Il déplore que les responsables politiques n’aient pas fait du peuple leur collaborateur conscient, c’est-à-dire qu’il n’y ait pas eu de pédagogie de la politique. Il dénonce des syndicats qui à force « de ne voir plus loin, plus haut et plus large que les soucis du pain quotidien, par où peut être compromis le pain même du lendemain » ont été des freins au réarmement moral du pays. Il stigmatise une bourgeoisie française qui, menacée qu’elle était alors par la mondialisation, n’a pas compris les aspirations des ouvriers (Front populaire). Il s’agit là non de jugements politiques mais d’une tentative de compréhension et d’élucidation des divisions qui ont conduit le peuple français aux déchirures de la Seconde Guerre mondiale.

Enfin, s’interrogeant sur sa propre responsabilité de savant et de professeur, il écrit :

« Adeptes des sciences de l’homme ou savants de laboratoires, peut-être fûmes-nous aussi détournés de l’action individuelle par une sorte de fatalisme, inhérent à la pratique de nos disciplines. Elles nous ont habitués à considérer, sur toutes choses, dans la société comme dans la nature, le jeu des forces massives. Devant ces lames de fond, d’une irrésistibilité presque cosmique, que pouvaient les pauvres gestes du naufragé ? C’était mal interpréter l’histoire. Parmi tous les traits qui caractérisent nos civilisations, elle n’en connaît pas de plus significatif qu’un immense progrès dans la prise de conscience de la collectivité. Là est la clef d’un grand nombre de contrastes qui, aux sociétés du passé, opposent, si crûment, celles du présent. (…) Les échanges économiques n’obéissent pas aux mêmes lois, selon que les cours des prix sont ou non connus de l’ensemble des participants. Or, de quoi est faite cette conscience collective, sinon d’une multitude de consciences individuelles, qui, incessamment, influent les unes sur les autres ? Se former une idée claire des besoins sociaux et s’efforcer de la répandre, c’est introduire un grain de levain nouveau, dans la mentalité commune ; c’est se donner une chance de la modifier un peu et, par suite, d’incliner, en quelque mesure le cours des événements, qui sont réglés, en dernière analyse, par la psychologie des hommes. »

Cette longue citation me semble être un programme pour les intellectuels que nous prétendons être et, quoique Bloch ne parle pas depuis une position religieuse (il ne revendique sa judaïté que devant un antisémite, explique-t-il dans « présentation du témoin »), les catholiques de France peuvent en saisir quelque chose.

Il serait tout à fait contraire à la méthode de Marc Bloch que de calquer le diagnostic qu’il pose sur la France de 1940 à la France de 2016-2017. Mais on peut en tirer une méthode, une leçon et un encouragement. La méthode : la lucidité ; la leçon : le courage ; l’encouragement : l’invitation à l’engagement.

Benoît Pellistrandi

Membre de l’OFC

1 On sait que Marc Bloch a laissé son nom au profond renouvellement de l’historiographie française qu’il a mené avec son ami Lucien Febvre (1878-1956) et à la création de la revue Annales d’histoire économique et sociale.
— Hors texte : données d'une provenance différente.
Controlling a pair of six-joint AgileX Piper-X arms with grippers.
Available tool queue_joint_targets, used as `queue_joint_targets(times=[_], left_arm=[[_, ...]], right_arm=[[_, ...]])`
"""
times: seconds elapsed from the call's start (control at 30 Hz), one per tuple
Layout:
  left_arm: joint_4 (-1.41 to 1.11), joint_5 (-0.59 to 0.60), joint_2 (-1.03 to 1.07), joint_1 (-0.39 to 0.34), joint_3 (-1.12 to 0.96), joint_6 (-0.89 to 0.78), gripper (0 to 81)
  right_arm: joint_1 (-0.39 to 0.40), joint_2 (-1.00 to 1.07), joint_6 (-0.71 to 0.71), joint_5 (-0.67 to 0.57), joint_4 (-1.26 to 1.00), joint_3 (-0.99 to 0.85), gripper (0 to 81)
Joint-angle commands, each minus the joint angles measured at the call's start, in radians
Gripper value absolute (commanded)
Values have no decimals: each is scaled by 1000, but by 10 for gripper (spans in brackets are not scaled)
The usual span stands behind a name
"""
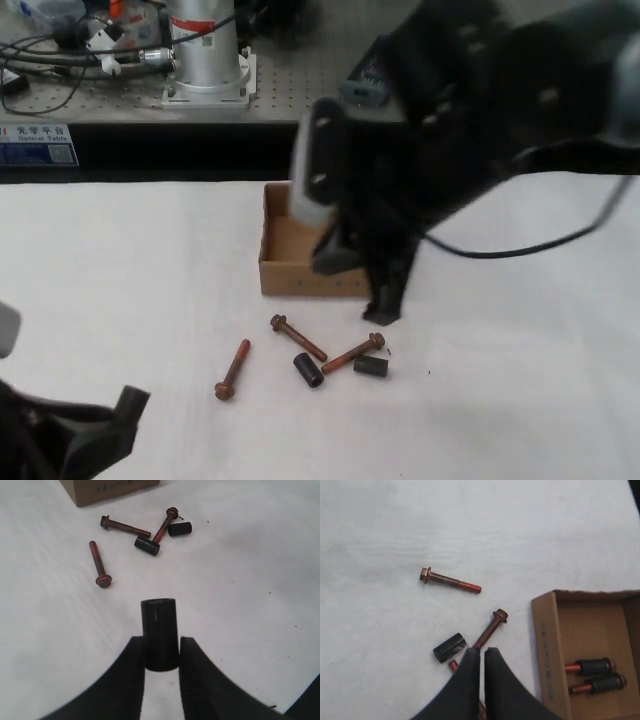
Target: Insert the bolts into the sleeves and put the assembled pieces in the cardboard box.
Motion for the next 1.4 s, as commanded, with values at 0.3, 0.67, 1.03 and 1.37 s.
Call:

Normalien de la rue d’Ulm, agrégé d’histoire, professeur à Strasbourg et à Paris, il est l’auteur de plusieurs ouvrages décisifs d’histoire médiévale dont Les rois thaumaturges (1924).
2 Comment ne pas être frappé par ce qu’il dit de la politique dans les années 1930 : « Les problèmes mondiaux comme les problèmes nationaux ne leur [aux hommes politiques] apparaissaient plus que sous l’angle des rivalités personnelles ».